Isn't it amazing where a straightforward post about ovarian cancer can take you? (And never say my posts are not - occasionally - informative...)


  1. Thank you for that. My MIL has ovarian cancer just now - it's a scary thing.

  2. Those symptoms can of course relate to other things. I have most/all of those symptoms but it is endemetriosis/polycystic ovaries.

  3. Ovarian cancer is one of the hardest to diagnose, as its symptoms are so vague and could cover a number of woman issues. My Aunt died of ovarian cancer and I carry the BRACA 1 gene, so had my ovaries removed last July as a precaution as my lifetime risk of having ovarian cancer was in excess of 60%.

  4. This is a very useful post - as others have said, ovarian cancer is one of the hardest to diagnose. One of my mum's friends had it in her fifties, fortunately she survived but it's a horrible thing.

  5. Dying to make a joke about Cornish pasties, but feeling it might not travel well in print.

  6. Mwa, my best wishes to your Mil and family.

    Peacock, yes of course, those symptoms can mean any number of things, you're absolutely right. I think the thrust of the advice though is to try and eliminate ovarian cancer as a possibility as soon as possible since - like most cancers - the earlier it's caught, the better the chances it's treatable.

    MadHouse, so sorry to hear that this affects your family, although at least you've been able to take action, I guess.

    Liz, it is horrible, although your mum's friend's survival is a positive statistic for a cancer which has one of the lowest survival rates.

    Iota - finally! I thought I was alone in wanting to make that joke. We are sisters in bad taste, I fear...

  7. Thanks for the very useful advice. Someone I used to work wtih died of ovarian cancer, a horrible disease.

  8. Being the hypochondriac that I am, I of course now believe all these symptoms are mine. An excellent post raising the profile of this awful disease.
    I wonder if I could get away with wearing pasties to work?

  9. oh dear. I'm going to post a recipe for pasties next. Now all the mental images are wrong...

  10. Thanks More than - and as to the pasties, I'm sure you could, although I wouldn't go for the tassels - I think those are more for evening wear...

    Pig, I'll watch out for that recipe with interest!

  11. Excellent post but will never look at Cornish Pasties in quite the same light....well I will but I will also snigger!

  12. I have to share (not quite) my own story - a decade ago I used to have au pairs. Oh what a jolly group they were - mainly English, Irish and S. African. One night, they were all milling in my kitchen before their 11 o'clock departure for whatever party, and joking about Victoria's swollen belly. I gave her a few laxative -related suggestions but my own au pair phoned her doctor father in England, who said "Get to a Doctor".
    The doctor referred her to a hospital, they opened her up - and closed her back up again. Too late. It's a chance in a million, but there is no age minimum as we learned with Victoria - 23.

  13. Tattie - you and me both.

    EPM, thankyou for that.

  14. Thank you for this post. My brother's wife has terminal ovarian cancer - she was diagnosed just after she turned 30. She has 2 children.

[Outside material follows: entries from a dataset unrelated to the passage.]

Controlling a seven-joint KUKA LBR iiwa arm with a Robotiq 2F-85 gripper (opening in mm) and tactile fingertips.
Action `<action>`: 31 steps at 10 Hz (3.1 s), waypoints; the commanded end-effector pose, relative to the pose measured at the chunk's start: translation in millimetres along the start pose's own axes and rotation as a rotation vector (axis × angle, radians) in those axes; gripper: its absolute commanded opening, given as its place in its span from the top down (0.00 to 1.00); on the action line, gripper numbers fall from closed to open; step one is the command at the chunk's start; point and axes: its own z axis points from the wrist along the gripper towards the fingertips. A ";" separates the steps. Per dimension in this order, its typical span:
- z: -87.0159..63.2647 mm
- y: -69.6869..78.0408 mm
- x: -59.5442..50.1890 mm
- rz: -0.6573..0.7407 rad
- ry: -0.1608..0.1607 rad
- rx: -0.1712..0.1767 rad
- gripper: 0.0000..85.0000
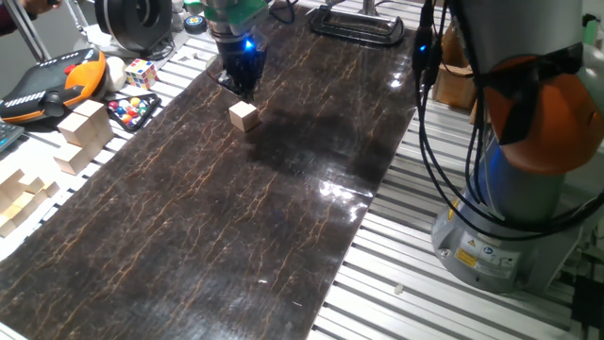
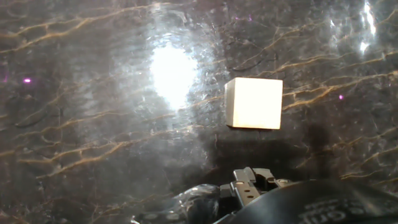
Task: Pick up one small block
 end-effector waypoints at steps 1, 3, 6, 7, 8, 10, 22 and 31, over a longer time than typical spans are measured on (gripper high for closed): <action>0.0 -0.1 -0.2 0.001 0.001 -0.006 0.99; 0.0 -0.1 -0.2 -0.007 0.010 -0.015 0.99; 0.0 -0.1 -0.2 0.003 0.032 -0.003 0.99; 0.0 -0.1 -0.2 -0.003 0.028 -0.004 0.99; 0.0 -0.1 -0.2 -0.007 0.022 -0.001 0.99; 0.0 -0.1 -0.2 -0.016 -0.032 -0.012 0.99; 39.6 -16.3 -32.4 0.019 -0.056 -0.031 0.00; 80.4 -24.9 -53.1 0.013 -0.055 -0.040 0.00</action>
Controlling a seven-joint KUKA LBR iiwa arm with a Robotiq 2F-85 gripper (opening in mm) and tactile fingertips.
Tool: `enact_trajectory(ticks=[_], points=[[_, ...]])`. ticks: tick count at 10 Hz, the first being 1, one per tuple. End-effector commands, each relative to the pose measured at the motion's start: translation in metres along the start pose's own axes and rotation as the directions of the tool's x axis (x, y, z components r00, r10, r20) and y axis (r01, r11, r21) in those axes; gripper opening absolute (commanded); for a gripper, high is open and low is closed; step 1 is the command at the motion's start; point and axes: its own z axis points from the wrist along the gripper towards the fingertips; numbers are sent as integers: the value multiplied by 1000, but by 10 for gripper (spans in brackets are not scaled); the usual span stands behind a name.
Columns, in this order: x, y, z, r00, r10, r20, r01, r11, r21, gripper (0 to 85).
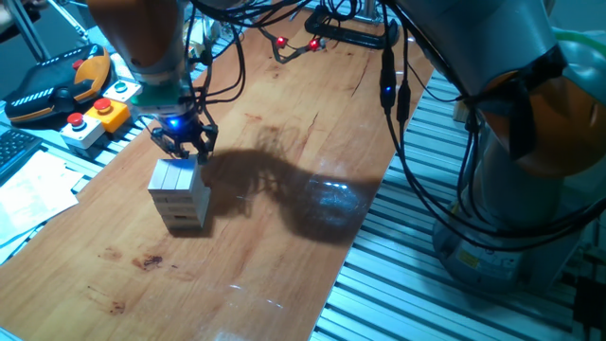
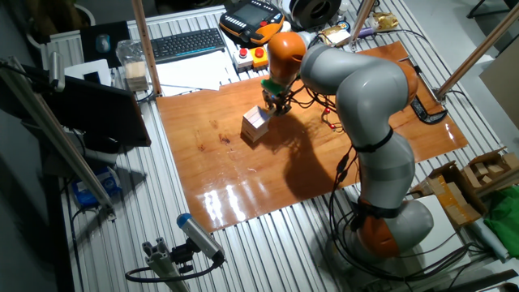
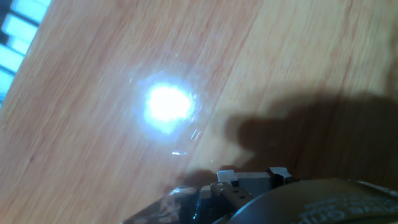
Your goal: Play Jenga
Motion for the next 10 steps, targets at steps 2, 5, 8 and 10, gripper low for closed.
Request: enact_trajectory(ticks=[2, 5, 8, 10], points=[[-8, -3, 5, 1000, -8, 2, 8, 1000, -3, 7], [-22, -8, 6, 1000, -17, -2, 17, 1000, -3, 7], [-29, -10, 10, 1000, -15, -5, 15, 1000, -4, 7], [-32, -10, 12, 1000, -15, -10, 15, 1000, -7, 7]])
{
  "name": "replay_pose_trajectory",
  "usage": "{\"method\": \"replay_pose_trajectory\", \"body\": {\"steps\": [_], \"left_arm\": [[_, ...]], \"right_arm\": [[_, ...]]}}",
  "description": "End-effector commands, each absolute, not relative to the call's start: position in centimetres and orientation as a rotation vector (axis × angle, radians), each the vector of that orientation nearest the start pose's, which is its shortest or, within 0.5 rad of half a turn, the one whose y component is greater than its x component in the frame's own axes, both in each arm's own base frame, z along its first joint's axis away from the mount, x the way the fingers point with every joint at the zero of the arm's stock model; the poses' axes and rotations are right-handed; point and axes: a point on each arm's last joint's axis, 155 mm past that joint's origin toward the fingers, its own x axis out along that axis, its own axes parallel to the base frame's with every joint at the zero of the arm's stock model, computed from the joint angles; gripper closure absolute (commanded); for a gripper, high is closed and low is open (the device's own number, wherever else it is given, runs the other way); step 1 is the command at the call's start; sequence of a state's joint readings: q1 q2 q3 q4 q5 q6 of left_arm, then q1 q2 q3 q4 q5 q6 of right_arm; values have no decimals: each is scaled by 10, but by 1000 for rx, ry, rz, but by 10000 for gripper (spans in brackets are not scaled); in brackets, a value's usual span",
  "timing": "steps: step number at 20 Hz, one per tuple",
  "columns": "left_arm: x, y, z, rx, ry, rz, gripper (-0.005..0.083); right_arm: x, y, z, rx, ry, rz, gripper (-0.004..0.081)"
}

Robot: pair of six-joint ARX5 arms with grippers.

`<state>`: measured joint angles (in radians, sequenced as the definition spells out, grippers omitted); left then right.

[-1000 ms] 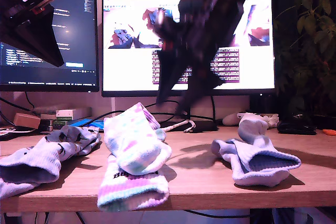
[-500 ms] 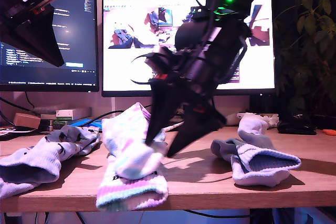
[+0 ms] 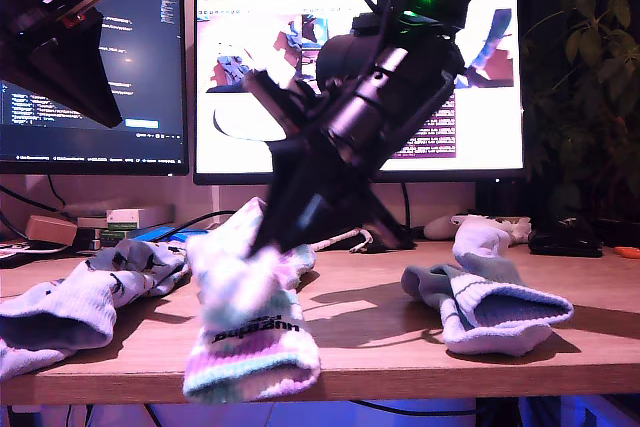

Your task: Pair up the socks based on colour and pattern, by placing them on top of one another

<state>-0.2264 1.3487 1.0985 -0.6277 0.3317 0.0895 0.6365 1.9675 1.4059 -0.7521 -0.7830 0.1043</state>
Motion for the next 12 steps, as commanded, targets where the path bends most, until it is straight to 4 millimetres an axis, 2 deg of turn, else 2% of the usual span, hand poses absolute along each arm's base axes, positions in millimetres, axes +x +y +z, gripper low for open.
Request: {"method": "replay_pose_trajectory", "body": {"steps": [1, 3, 6, 8, 12], "left_arm": [[344, -140, 173, 40, 858, -563, 797], [343, -140, 172, 40, 863, -563, 797], [343, -140, 172, 40, 865, -563, 797], [343, -140, 172, 40, 865, -563, 797], [343, -140, 172, 41, 861, -563, 797]], "right_arm": [[244, 353, 90, 196, 1463, 1165, 780], [238, 350, 98, 202, 1480, 1169, 780], [229, 344, 96, 194, 1527, 1154, 780], [225, 337, 88, 137, 1551, 1123, 780], [228, 326, 69, 25, 1549, 1025, 774]]}}
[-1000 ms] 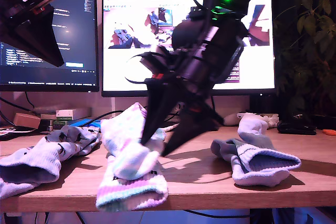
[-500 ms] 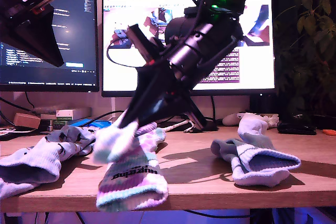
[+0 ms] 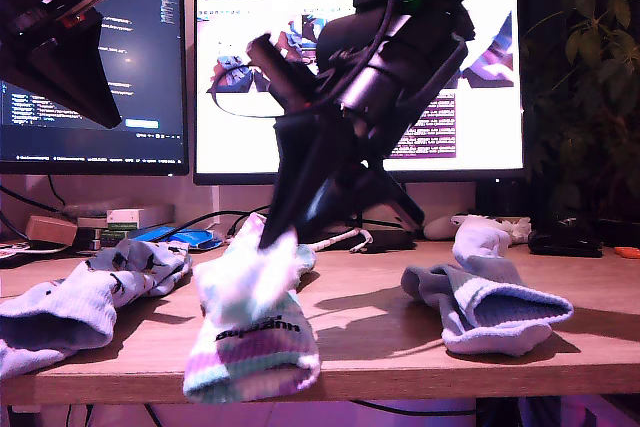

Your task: Pair up the socks based on colour and pattern, by placing them on top of one another

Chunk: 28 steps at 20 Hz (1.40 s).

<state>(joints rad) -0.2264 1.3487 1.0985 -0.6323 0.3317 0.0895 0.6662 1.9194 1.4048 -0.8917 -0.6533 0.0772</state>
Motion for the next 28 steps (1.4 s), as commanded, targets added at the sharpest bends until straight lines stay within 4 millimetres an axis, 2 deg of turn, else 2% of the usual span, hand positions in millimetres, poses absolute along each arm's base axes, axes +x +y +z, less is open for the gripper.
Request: {"method": "replay_pose_trajectory", "body": {"steps": [1, 3, 4, 8, 12, 14, 18, 20, 23, 26, 27, 28], "left_arm": [[343, -140, 172, 41, 861, -563, 797], [343, -140, 172, 41, 861, -563, 797], [343, -140, 172, 41, 860, -563, 797], [343, -140, 172, 41, 861, -563, 797], [347, -141, 174, 42, 843, -564, 797], [349, -141, 176, 43, 835, -564, 797], [349, -141, 176, 43, 834, -564, 797], [349, -141, 176, 42, 833, -565, 797], [349, -142, 176, 42, 833, -565, 797], [349, -142, 176, 40, 833, -564, 797], [349, -142, 176, 40, 833, -564, 797], [349, -142, 176, 40, 833, -564, 797]], "right_arm": [[226, 323, 66, 12, 1559, 1013, 720], [228, 318, 60, -46, 1550, 989, 477], [231, 316, 57, -68, 1540, 974, 381], [234, 294, 50, -131, 1571, 914, 367], [243, 278, 50, -110, 1586, 881, 368], [251, 279, 51, -100, 1555, 882, 388], [277, 293, 63, -85, 1439, 906, 524], [294, 303, 81, -73, 1366, 916, 618], [322, 313, 112, -89, 1249, 911, 686], [347, 319, 130, -106, 1135, 894, 685], [357, 326, 136, -95, 1080, 901, 719], [366, 333, 140, -89, 1029, 910, 791]]}}
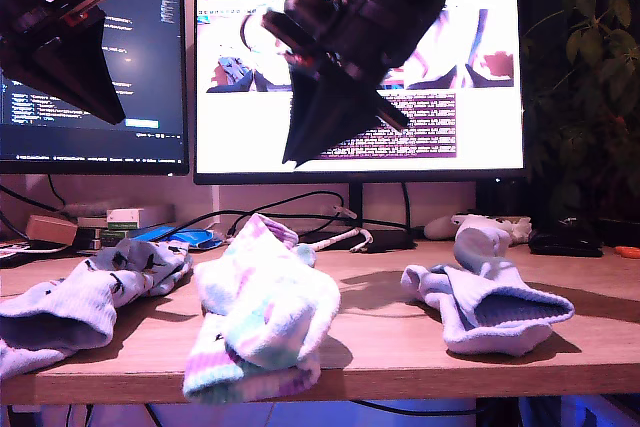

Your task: Pair up the socks based on colour and pattern, by placing them on top of one another

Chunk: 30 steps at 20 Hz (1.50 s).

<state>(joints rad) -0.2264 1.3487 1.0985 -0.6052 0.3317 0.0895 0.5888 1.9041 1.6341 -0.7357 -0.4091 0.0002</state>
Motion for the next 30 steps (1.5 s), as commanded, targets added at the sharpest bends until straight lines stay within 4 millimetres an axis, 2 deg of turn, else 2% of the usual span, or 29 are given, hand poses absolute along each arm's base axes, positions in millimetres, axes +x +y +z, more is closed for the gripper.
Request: {"method": "replay_pose_trajectory", "body": {"steps": [1, 5, 12, 17, 20, 22, 25, 30], "left_arm": [[349, -142, 176, 40, 833, -564, 797], [349, -142, 176, 31, 836, -563, 797], [353, -143, 180, 30, 814, -561, 797], [354, -143, 181, 27, 810, -558, 797], [354, -143, 180, 27, 811, -558, 797], [353, -143, 180, 27, 814, -558, 797], [350, -142, 177, 26, 834, -557, 797], [348, -141, 175, 25, 845, -557, 797]], "right_arm": [[375, 339, 143, -80, 987, 915, 780], [401, 357, 144, -1, 904, 908, 780], [417, 376, 130, 39, 853, 946, 780], [421, 379, 104, 37, 890, 939, 780], [415, 383, 84, 37, 940, 936, 780], [418, 380, 72, 25, 962, 890, 780], [434, 359, 59, -48, 957, 741, 781], [427, 334, 41, -135, 1037, 652, 781]]}}
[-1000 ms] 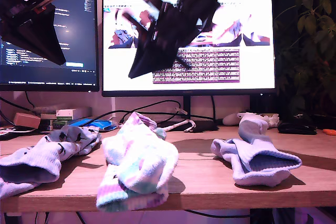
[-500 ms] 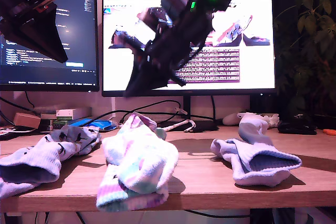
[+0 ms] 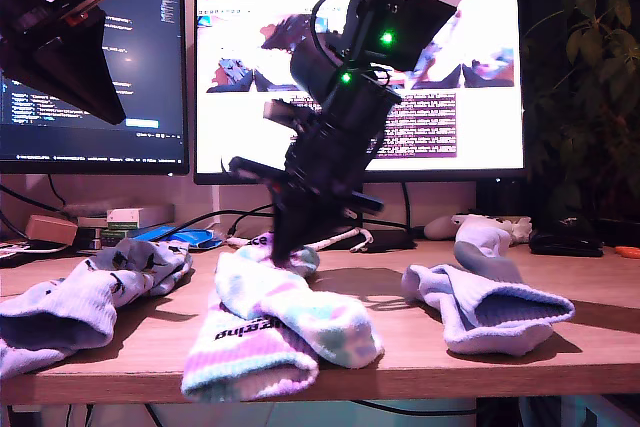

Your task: Pair up the socks based on colour and pattern, by placing them on top of one another

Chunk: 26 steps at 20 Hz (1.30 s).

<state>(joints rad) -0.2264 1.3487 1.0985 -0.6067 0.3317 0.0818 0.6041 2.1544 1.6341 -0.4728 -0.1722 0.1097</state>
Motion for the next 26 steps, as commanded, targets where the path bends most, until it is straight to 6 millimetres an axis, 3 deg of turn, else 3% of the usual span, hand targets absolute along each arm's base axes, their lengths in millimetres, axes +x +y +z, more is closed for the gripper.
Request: {"method": "replay_pose_trajectory", "body": {"steps": [1, 5, 9, 12, 20, 26], "left_arm": [[348, -141, 175, 25, 845, -557, 797], [348, -141, 175, 26, 845, -557, 797], [352, -142, 179, 54, 811, -570, 797], [359, -144, 186, 67, 766, -575, 797], [359, -143, 182, 85, 625, -577, 797], [345, -135, 197, 48, 448, -534, 797]], "right_arm": [[423, 338, 41, -123, 1045, 674, 781], [423, 352, 64, -88, 1015, 734, 781], [426, 354, 124, -89, 900, 766, 781], [429, 345, 155, -124, 825, 768, 781], [465, 292, 187, -154, 692, 619, 781], [461, 231, 203, -122, 500, 478, 781]]}}
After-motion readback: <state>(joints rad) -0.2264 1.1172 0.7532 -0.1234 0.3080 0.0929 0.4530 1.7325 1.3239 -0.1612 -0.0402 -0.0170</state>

    It's a devasting illness - it was just too late by the time she realised something was wrong. Like Expat mum said in her comment, a few months before she was diagnosed her stomach started to swell so much that she looked pregnant. She thought it was a cyst.

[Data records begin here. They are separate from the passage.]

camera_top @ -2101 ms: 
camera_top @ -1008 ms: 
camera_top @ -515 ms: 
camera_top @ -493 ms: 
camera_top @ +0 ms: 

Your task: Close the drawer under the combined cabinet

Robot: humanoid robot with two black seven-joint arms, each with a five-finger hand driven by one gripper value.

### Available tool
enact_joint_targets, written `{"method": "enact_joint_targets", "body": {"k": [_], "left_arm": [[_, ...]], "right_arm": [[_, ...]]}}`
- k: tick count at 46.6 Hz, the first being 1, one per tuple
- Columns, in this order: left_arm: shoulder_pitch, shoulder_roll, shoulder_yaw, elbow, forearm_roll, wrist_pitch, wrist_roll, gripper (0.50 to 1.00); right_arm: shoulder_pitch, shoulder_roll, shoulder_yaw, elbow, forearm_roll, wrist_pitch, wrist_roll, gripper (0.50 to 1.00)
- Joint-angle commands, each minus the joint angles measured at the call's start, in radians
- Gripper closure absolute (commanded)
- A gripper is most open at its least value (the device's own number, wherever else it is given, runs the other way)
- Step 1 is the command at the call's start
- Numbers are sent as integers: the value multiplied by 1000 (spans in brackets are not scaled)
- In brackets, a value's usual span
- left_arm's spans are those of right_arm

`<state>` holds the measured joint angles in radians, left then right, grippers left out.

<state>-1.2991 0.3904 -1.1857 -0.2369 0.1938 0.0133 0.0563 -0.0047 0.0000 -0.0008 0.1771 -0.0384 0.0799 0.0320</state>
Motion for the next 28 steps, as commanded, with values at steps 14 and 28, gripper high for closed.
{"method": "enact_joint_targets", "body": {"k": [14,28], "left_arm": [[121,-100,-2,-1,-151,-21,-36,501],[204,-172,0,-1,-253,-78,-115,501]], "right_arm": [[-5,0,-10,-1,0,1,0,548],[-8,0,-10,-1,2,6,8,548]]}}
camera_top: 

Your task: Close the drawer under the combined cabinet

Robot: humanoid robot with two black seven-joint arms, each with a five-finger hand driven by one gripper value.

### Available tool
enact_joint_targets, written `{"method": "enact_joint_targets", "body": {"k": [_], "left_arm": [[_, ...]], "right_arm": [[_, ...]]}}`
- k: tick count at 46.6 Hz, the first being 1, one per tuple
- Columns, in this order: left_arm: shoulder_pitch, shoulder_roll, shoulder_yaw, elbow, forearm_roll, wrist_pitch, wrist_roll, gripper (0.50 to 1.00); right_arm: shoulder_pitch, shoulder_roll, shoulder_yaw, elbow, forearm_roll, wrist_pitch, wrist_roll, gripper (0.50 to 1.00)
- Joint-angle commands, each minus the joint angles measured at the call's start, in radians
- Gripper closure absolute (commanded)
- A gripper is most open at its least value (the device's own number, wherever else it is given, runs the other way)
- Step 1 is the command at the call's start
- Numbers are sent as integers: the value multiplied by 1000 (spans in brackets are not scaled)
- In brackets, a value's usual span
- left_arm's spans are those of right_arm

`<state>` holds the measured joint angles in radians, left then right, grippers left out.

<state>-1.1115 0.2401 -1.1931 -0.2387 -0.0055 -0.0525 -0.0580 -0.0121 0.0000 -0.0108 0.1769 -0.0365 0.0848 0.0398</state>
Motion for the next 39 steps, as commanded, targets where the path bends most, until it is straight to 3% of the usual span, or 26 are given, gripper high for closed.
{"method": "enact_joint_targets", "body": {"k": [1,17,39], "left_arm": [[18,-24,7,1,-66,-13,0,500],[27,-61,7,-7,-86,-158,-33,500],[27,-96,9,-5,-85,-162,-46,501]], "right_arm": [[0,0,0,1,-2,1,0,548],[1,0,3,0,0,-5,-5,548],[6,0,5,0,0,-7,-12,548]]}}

    Of course most women experience these types of symptoms at some point, but it's so important to be aware that ovarian cancer can be a cause of them.

    S x

  15. I feel that I've been so lucky (if having cancer can be lucky of course) as my ovarian cancer was diagnosed, purely by chance, very early. If I'd had any of the symptoms I would probably have ignored them. Don't ignore them ladies, and don't let your GP ignore them either. There's as much need for GP education, I suspect, as for educating us non medics.

  16. Solveig, thanks for commenting and sharing your sister in law's story.

    GPM, thankyou too - especially since your experience is of the opposite outcome of OC than Solveig's sister in law.